Fortunato era un tipo muy desagradable. Hablaba de todo como si supiera y trataba con crueldad al que opinaba distinto; cuando en verdad su único conocimiento verdadero giraba en torno a los vinos: era bueno catando vinos.
La cosa es que una noche, aprovechando la pasión de Fortunato por los vinos, el Conde le tendió una trampa.
Durante un festejo de Carnaval se encontró a Fortunato vestido de arlequín, bastante borracho y celebrando en la calle, y de modo compinche —porque se supone que ambos eran amigos— le dijo que acababa de comprar un barril de amontillado, un vino muy poderoso, y que no estaba seguro de haber hecho una buena inversión.
Para aumentar su interés, el Conde soltó el anzuelo infalible: «Aprovecho que te encuentro, porque si no le iba a pedir consejo a Luchessi…».
Apenas escuchó «Luchessi», Fortunato cayó en la trampa. Le dijo al Conde que Luchessi tenía paladar de lata, que la única persona que podía aconsejarlo bien era él, y que fueran ya mismo al palacio del Conde, para testear el contenido del tonel. Eso hicieron.
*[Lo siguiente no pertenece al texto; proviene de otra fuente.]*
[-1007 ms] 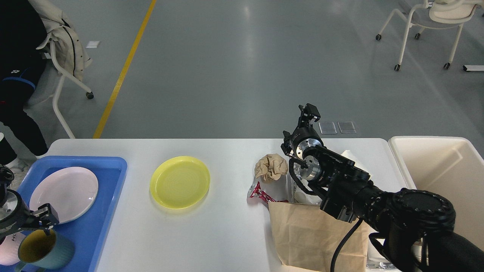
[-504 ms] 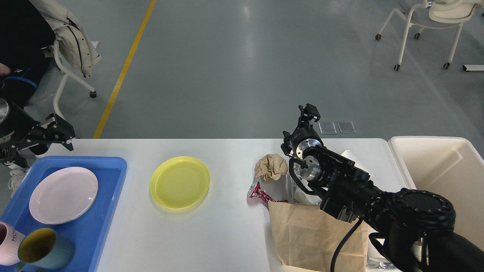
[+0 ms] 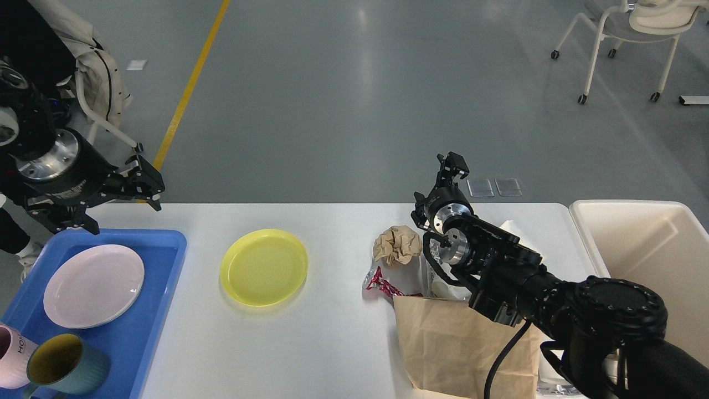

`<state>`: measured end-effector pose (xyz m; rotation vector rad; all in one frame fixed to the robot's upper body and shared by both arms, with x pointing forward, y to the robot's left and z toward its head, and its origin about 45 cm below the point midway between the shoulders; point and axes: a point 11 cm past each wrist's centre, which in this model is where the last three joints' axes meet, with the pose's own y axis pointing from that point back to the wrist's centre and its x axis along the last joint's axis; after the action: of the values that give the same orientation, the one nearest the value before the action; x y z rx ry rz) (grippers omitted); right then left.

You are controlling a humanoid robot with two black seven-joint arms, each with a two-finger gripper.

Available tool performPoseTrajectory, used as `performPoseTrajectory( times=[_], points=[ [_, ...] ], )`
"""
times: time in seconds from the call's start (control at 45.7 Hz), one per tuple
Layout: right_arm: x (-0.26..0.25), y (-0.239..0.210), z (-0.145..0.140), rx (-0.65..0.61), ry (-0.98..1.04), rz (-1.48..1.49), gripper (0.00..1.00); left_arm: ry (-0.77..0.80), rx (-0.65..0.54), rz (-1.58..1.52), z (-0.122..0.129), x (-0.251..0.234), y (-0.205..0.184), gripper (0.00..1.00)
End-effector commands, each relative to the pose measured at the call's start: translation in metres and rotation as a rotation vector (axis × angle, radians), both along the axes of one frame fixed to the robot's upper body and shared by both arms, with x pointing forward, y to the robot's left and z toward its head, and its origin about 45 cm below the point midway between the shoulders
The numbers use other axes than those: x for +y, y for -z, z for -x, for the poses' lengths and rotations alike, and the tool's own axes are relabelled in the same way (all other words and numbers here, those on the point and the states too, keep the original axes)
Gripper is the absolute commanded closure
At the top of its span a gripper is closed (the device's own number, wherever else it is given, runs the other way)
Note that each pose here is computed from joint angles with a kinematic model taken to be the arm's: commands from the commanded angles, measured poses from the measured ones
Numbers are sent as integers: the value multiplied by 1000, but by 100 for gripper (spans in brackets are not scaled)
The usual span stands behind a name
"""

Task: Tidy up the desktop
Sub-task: 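Move the left gripper to the rim of the yellow plate, then grip the yellow plate rim with the left gripper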

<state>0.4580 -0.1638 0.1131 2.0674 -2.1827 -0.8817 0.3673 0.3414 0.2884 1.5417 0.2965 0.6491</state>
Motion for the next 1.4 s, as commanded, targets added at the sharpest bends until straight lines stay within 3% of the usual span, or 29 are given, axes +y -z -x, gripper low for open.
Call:
performPoseTrajectory(
  times=[0.0,0.241,0.416,0.832,0.941,1.095,1.379],
  points=[
    [-1,0,0,1,1,1,0,-32,-14,-97,6,-18,57,5],
    [0,0,0,1,0,0,0,-65,17,-115,32,-34,119,9],
    [0,0,0,-1,0,0,0,-108,-52,-148,36,-41,150,9],
    [0,0,0,-1,0,0,0,-211,-86,-62,24,-52,180,10],
    [0,0,0,-1,0,0,0,-198,-106,-84,20,-52,192,18],
    [0,0,0,-1,0,0,0,-215,-128,-87,16,-51,202,19],
    [0,0,0,-1,0,0,0,-249,-144,-40,11,-66,212,30]
  ],
)
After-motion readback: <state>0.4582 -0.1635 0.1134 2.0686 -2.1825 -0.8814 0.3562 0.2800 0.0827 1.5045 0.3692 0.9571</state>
Cuando llegaron, la mansión del Conde estaba vacía. Precavido, le había dado asueto a su servidumbre para asegurarse de estar a solas con su enemigo.
Una vez adentro, prendieron dos antorchas y bajaron las escaleras macizas hasta llegar a la bodega. El camino era tan empinado y sombrío que en algún momento lo único que se empezó a escuchar eran los pasos y los cascabeles del sombrero de arlequín de Fortunato.
Después, se escuchó la tos. Fortunato empezó a toser. La humedad empezaba a llenarle los pulmones, pero el Conde volvió a la misma astucia del principio para conservar su interés.
«Si se siente mal» dijo, «subimos y lo llamo a Luchessi».
Pero Fortunato no quería saber nada. Su tos era un detalle estúpido, tan estúpido como Luchessi, así que no había que perder más tiempo y debían seguir hasta el barril de amontillado. El Conde dijo que bueno, mostrando una falsa obediencia. Abrió un vino para calentar la garganta, procuró que Fortunato estuviera más borracho que antes, y lo hizo avanzar por las catacumbas hasta llegar a una cripta profunda donde los muros estaban formados por esqueletos apilados y donde la impureza del aire enrojecía el fuego de las antorchas.
En lo más apartado de la cripta había otra, menos espaciosa, de la que salían una cadena y un candado.
«Qué criptas enormes», se asombró Fortunato.
«Y sí», dijo el Conde. «Los Montresor fuimos una familia con escudo».
«¿Y cómo era el lema del escudo familiar?».
El Conde estaba por responder, cuando Fortunato lo interrumpió.
«Bueno, qué importa… La humedad no se aguanta. ¿Y el vino?».
Fortunato caminó, ansioso y borracho, hasta el fondo de la cripta. Y fue ahí, con un movimiento rápido, que el Conde lo envolvió con la cadena y puso el candado.
«¿Y el vino?», preguntó Fortunato, desconcertado.
Pero el Conde no respondió. Corrió una montaña de huesos y dejó ver que, debajo, había material de construcción para tapar el nicho. Con destreza y silencio de albañil, el Conde empezó a trabajar. Y a medida que iba subiendo la pared, vio cómo a Fortunato se le iba la borrachera y empezaba a gritar, y escuchó cómo su voz se iba apagando con el paso de las horas.
Cuando le quedaba solo una piedra por poner, sintió que salía del nicho una risa ahogada que le puso los pelos de punta.
«Qué buena broma, amigo», susurró Fortunato, «cómo nos vamos a reír en el palacio, ¿no? ¿Dónde está nuestro barril?».
«Está junto al escudo de mi familia», contestó el Conde. Y entonces le explicó a Fortunato en qué consistía el escudo: tenía un gran pie humano, de oro, aplastando a una serpiente que le muerde el talón. Y tenía un lema, Nemo me impune lacessit, que en castellano significa «Nadie me ofende impunemente».